Our findings demonstrate that the distributions of BP response to ACE inhibitor monotherapy, examined for 2 race groups, largely overlap, and that a large source of variability of BP response to treatment is within, not between, race groups. In addition, we identified several factors that vary at the level of the individual and predict either attenuated or enhanced BP response. Black and white hypertensive patients may differ on individual characteristics that influence BP response and control rates, and thus contribute to observed race differences in BP response to monotherapy. These analyses suggest that racial contrasts of BP response to antihypertensive drug therapies should be adjusted for potential confounders; however, if they are not, the BP response differences are likely to be misleading. Our results question the wisdom of using black race, per se, as a major criterion on which to base decisions regarding ACE inhibitor monotherapy because of their presumed lack of effectiveness for lowering BP. Race differences in group BP responses to monotherapy with ACE inhibitors are an inaccurate means of predicting the magnitude of BP-lowering with an ACE inhibitor in individual patients of either race because of the near-complete overlap of the BP response distributions of blacks and whites, and because a significant portion of the race difference in BP response is attributable to factors that vary at the level of the individual.
Perspectives
We believe that the documentation of race differences in group BP responses to monotherapy with ACE inhibitors has been an important and tantalizing observation, although not because it tells practitioners how to treat individual patients, but rather because of the potential clues that this discrepancy in BP response provides to scientists in formulating hypotheses and designing experiments to better understand the physiology of BP responses to antihypertensive agents.

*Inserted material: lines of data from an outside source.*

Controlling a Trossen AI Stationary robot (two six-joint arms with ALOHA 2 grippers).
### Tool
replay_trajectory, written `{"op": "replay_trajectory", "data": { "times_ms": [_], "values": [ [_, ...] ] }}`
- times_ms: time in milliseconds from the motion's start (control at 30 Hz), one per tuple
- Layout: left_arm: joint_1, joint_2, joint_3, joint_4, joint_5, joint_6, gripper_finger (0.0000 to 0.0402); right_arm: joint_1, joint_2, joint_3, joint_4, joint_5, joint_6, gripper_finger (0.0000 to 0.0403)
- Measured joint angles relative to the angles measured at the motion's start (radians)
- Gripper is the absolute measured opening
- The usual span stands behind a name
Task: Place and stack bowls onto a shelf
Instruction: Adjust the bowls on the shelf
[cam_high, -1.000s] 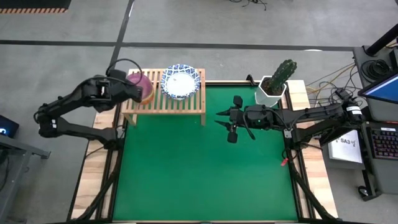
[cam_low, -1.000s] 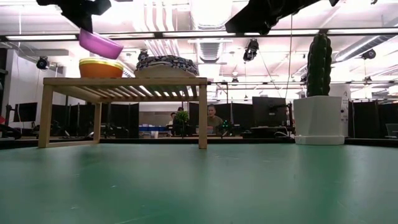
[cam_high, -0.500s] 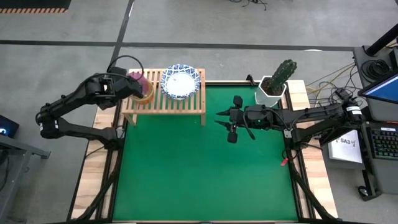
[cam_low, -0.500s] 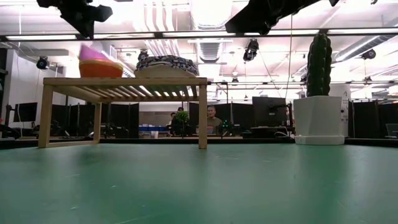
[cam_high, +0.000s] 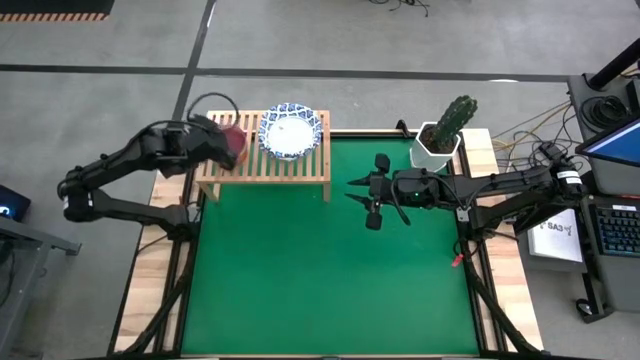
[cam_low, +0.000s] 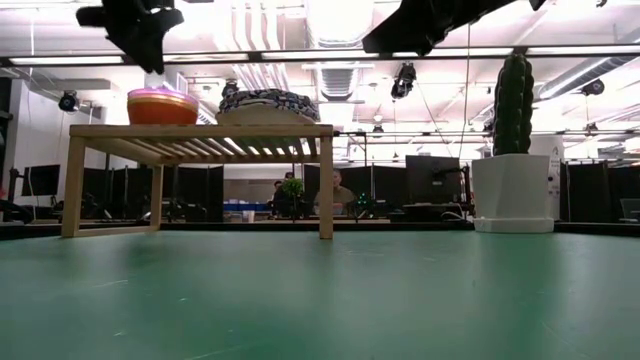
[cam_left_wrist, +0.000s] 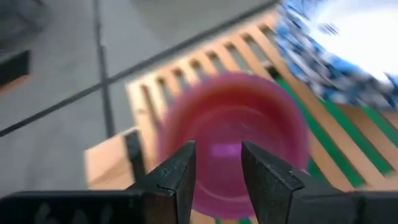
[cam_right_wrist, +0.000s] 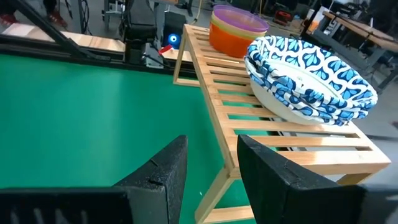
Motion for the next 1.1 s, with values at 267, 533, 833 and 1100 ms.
{"op": "replay_trajectory", "data": {
  "times_ms": [267, 533, 833, 1100],
  "values": [
    [-0.253, -0.087, -0.266, 0.228, 0.036, -0.057, 0.0106, -0.078, -0.020, -0.049, 0.034, -0.284, -0.046, 0.0132],
    [-0.643, -0.199, -0.589, 0.800, 0.104, 0.172, 0.0078, -0.198, -0.036, -0.105, 0.040, -0.389, -0.020, 0.0132],
    [-0.741, -0.292, -0.840, 1.291, 0.123, 0.275, 0.0076, -0.238, -0.090, -0.211, 0.041, -0.393, -0.026, 0.0132],
    [-0.738, -0.333, -0.818, 1.170, -0.108, 0.240, 0.0075, -0.238, -0.134, -0.242, 0.045, -0.438, -0.052, 0.0132]
  ]
}}
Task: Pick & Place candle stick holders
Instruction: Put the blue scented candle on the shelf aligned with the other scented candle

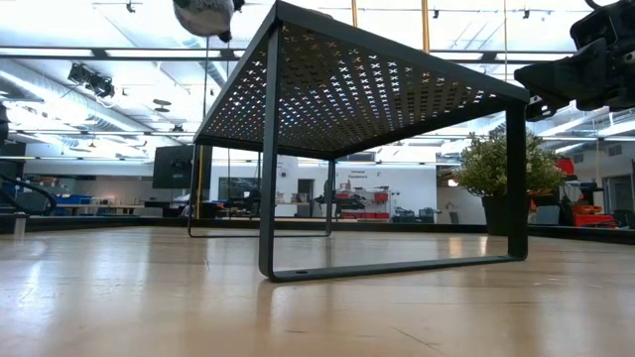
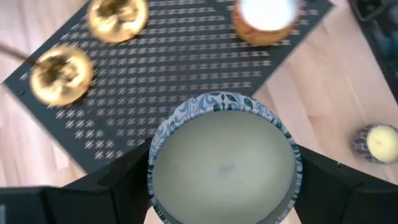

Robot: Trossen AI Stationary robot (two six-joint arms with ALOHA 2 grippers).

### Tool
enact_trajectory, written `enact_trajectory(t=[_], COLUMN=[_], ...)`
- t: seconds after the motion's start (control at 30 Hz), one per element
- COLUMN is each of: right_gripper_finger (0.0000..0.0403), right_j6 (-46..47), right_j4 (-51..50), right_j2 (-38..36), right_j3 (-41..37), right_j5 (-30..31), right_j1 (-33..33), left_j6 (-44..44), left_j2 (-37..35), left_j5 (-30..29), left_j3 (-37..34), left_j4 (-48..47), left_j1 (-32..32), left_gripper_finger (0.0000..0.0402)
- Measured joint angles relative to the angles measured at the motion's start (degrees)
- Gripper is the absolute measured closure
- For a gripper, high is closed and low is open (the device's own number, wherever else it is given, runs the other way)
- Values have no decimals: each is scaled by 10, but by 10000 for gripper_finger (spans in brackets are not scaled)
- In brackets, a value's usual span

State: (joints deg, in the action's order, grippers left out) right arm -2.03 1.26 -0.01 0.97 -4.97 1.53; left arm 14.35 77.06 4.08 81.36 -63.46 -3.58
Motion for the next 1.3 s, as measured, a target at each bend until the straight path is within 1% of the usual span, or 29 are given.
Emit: enact_trajectory(t=[0.37, 0.57, 0.7, 1.0, 1.2, 1.3], right_gripper_finger=[385, 385, 385, 385, 385, 385], right_j6=[0, 0, 0, 0, 0, 0], right_j4=[0, 0, 0, 0, 0, 0], right_j2=[0, 0, 0, 0, 0, 0], right_j3=[0, 0, 0, 0, 0, 0], right_j5=[0, 0, 0, 0, 0, 0], right_j1=[0, 0, 0, 0, 0, 0], left_j6=[13, 21, 34, 113, 122, 148], left_j2=[0, 2, 2, 18, 33, 40], left_j5=[0, -23, -30, -30, -29, -30], left_j3=[0, 0, 0, 0, 0, 0], left_j4=[30, 51, 67, 67, 75, 76], left_j1=[-72, -96, -105, -109, -107, -101], left_gripper_finger=[96, 96, 96, 96, 96, 96])
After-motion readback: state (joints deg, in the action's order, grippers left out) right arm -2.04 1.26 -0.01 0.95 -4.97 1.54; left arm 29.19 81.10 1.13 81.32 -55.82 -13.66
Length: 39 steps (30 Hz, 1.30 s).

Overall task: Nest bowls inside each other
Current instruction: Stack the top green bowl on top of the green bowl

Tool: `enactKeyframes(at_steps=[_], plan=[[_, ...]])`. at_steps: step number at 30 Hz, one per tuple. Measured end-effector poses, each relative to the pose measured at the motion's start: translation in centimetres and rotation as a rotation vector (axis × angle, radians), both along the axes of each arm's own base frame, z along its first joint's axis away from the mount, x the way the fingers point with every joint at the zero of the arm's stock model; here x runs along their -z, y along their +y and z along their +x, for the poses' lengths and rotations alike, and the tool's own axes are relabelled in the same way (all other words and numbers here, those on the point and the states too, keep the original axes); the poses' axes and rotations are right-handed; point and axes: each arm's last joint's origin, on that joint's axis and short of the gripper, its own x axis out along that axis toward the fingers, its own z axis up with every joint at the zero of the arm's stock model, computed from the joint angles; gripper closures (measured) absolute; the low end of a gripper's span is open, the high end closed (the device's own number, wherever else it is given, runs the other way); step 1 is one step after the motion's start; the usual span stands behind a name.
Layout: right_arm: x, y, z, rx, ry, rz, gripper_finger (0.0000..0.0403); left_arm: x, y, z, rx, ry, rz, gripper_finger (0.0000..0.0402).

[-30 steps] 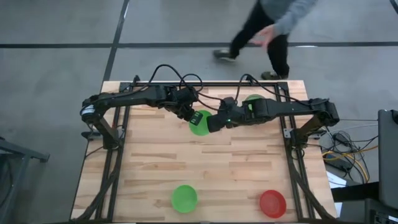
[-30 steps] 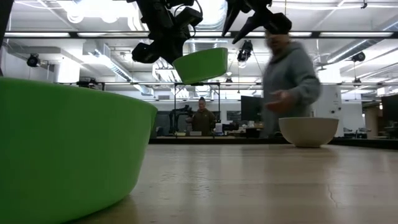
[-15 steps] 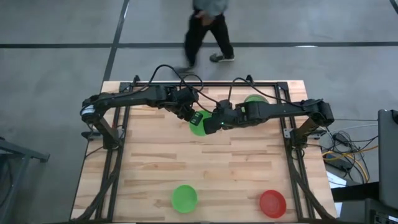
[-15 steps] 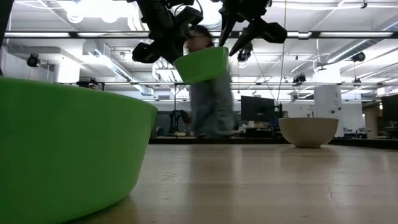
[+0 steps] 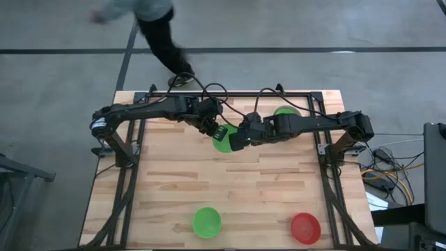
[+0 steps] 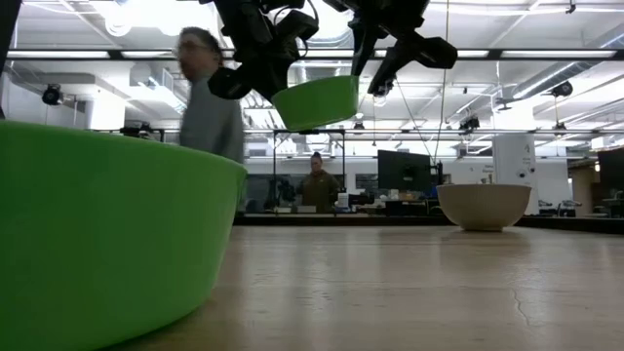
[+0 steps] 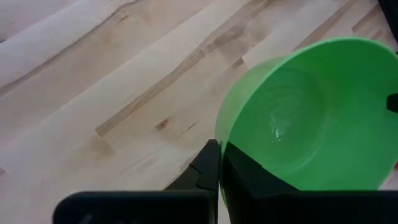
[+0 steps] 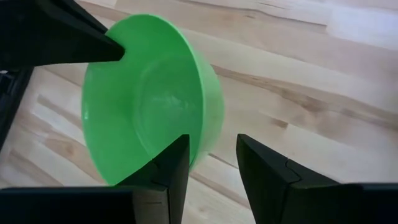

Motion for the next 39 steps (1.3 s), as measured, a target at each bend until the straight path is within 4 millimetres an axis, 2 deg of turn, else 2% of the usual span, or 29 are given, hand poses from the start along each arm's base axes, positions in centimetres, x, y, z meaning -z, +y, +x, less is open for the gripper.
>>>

The driver(s) of the group difference in BP response are not likely to be unique to blacks because of the substantial overlap in the distributions of BP response. Though unproven, we have formulated a hypothesis to explain why drugs that expand venous capacitance (eg, ACE inhibitors) lower BP very effectively in persons with limited dietary sodium intake but lower BP much less effectively when sodium is not restrictedwhereas agents that do not expand venous capacitance (eg, calcium antagonists) experience little diminution in their BP-lowering effect in settings of high sodium intake. Simply put, we hypothesize that obese persons, proven to have reduced venous capacitance, have centralized their blood volume and suppressed their circulating renin. When these patients are given drugs that expand their venous capacitance and decentralize their blood volume, plasma volume expansion occurs until a new intravascular volume steady-state is reached and the decrease in BP is limited, unless sodium intake is restricted or diuretics are prescribed. Though this speculation may ultimately prove to be incorrect, it has been formulated to scientifically probe a vexing observation that for too long has remained unexplained.
Received October 8, 2003; first decision November 25, 2003; accepted February 19, 2004.